One parent of a vulnerable witness has told the ODPP how Zero’s calming influence changed her daughter’s level of anxiety in her preparation for trial.

“The first time we went in for the meeting we did not have the privilege of having Zero for assistance and my daughter had anxiety the night before, rough sleeps and (was) not eating,” she said.

“To see, feel and note the massive difference was huge. She wasn't sick, her appetite was normal, she slept normal and went home chirpy, talking about Zero to her friend and siblings.

“I cannot thank you enough for allowing her the opportunity to have the few hours with Zero – I believe the second visit with Zero made her more relaxed and confident to approach the next step, the trial itself.”

Zero will be introduced to court gradually, initially providing comfort in waiting areas, and in the witness box or vulnerable witness suites in following months.

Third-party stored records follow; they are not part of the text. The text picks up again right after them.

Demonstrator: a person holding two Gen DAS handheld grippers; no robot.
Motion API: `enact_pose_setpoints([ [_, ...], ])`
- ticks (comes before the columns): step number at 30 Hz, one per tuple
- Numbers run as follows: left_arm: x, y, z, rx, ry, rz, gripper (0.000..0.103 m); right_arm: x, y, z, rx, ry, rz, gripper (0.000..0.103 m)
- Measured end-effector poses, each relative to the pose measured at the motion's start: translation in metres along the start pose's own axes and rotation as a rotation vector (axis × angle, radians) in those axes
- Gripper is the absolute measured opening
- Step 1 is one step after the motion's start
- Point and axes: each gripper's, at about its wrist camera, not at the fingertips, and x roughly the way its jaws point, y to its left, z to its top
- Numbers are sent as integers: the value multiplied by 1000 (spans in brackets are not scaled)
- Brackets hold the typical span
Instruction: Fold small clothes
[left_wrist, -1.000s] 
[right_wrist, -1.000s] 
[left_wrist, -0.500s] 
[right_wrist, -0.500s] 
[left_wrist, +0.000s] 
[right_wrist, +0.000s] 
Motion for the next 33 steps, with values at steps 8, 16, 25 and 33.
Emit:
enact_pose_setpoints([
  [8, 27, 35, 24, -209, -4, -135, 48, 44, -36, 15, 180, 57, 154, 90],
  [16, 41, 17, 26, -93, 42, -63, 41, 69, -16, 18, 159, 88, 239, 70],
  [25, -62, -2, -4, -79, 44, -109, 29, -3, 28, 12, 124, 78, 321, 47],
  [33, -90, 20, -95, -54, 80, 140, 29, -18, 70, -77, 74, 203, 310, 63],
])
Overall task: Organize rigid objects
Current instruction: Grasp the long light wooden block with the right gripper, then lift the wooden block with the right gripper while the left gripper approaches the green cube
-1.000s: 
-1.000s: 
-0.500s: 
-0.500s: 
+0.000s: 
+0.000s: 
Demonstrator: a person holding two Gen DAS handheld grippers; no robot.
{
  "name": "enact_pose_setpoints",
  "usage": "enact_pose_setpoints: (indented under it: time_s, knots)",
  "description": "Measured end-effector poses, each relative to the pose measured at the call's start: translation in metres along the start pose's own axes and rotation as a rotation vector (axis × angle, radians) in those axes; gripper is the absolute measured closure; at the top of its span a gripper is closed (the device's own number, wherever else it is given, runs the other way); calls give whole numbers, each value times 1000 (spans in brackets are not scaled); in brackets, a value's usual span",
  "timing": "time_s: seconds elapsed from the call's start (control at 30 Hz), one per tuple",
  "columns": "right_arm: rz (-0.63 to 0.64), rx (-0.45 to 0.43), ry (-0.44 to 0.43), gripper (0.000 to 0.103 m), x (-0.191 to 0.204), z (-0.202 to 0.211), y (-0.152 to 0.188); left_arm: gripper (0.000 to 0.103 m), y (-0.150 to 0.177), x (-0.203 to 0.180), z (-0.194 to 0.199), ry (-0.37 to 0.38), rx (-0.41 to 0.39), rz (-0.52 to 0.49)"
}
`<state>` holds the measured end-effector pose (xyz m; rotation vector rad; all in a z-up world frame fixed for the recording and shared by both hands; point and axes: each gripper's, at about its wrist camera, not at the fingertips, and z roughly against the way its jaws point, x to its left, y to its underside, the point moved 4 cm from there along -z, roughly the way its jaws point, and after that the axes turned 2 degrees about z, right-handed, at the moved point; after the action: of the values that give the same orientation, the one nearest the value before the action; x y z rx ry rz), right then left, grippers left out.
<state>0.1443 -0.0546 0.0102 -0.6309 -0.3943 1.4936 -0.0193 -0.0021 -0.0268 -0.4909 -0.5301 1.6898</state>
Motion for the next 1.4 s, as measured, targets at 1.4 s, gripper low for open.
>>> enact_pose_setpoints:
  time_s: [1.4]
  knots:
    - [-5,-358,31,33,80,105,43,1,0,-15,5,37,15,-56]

The canine court companion’s attendance will be subject to the approval of the judicial officer.

Where practicable, the canine court companion will not be visible in any audio-visual record of the evidence or to a jury, to minimise any potential for prejudicial impact.

The legislation also seeks to minimise the risk of vulnerable witnesses having to give evidence both at pre-trial special hearings and at trial, through clearer provisions regarding the admission of pre-recorded evidence.

“Both these measures seek to minimise the trauma that children, people with disabilities and other vulnerable witnesses can sometimes face, when having to re-live their experiences through the criminal justice system process."

The Canine Court Companion project is an initiative of the Office of the Director of Public Prosecutions, in partnership with Guide Dogs SA/NT.

Protecting the community, including vulnerable people, is a key component of the Marshall Liberal Government’s Justice Agenda.